A catchment is, formally, a defined priority admissions area (if you are in England).
It does not guarantee you a place (as it would in Scotland), because even with catchments, you still need to live close enough to the school if distance is the tiebreaker and the school is oversubscribed in your category (assuming not full before they reach the category your DC is in).
People often say 'catchment' when they mean the admissions footprint of the school (ie greatest distance offered in each category in a particular year). This can vary enormously (knock on of bulge classes in any nearby schools, permanent changes to size of schools, new housing, new schools, introduction or abolition of catchments, changes to sibling priority etc) so can only ever be taken as a general indication.
I've just been nosing at the Rightmove info for our area - not accurate at all. The only useful thing is that it does show where the nearby schools are. The best thing to do is look at the information published by your Local Authority.
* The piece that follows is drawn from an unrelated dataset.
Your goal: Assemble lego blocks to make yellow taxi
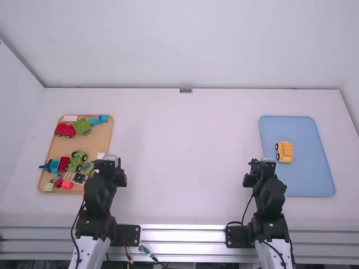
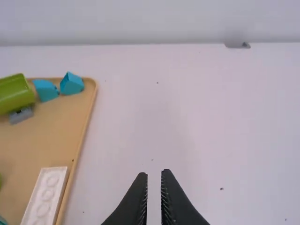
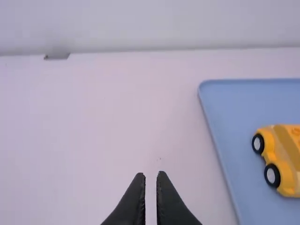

However, a lot can change in 4/5 years!
I've just tried that Rightmove tool for a property on sale very near our house and it says it's 'very likely' but the location of the property is clearly on the boundary of 'quite likely' and 'not likely' while all other schools are private, religious or 'not a snowball's chance in hell' (I paraphrase). Besides which, the main issue is that the admissions distances get smaller every year where we are, so unless your child is in the pre school year, there's no way of knowing what the position will be when you actually need to apply. So I think this tool is misleading at best and useless at worst.
OP, it's difficult to plan at the moment so my advice would be not to over stretch yourself financially as you may need to consider moving again later, the way things are going. Or find a nice church!
If your question is whether there are areas now where the child would not get into any chosen school on first try, then yes there are.
Thank you so much for all these pieces of advice. I'll have a look at the information published by our Local Authority - we live in Northampton - and try to work out what's happening.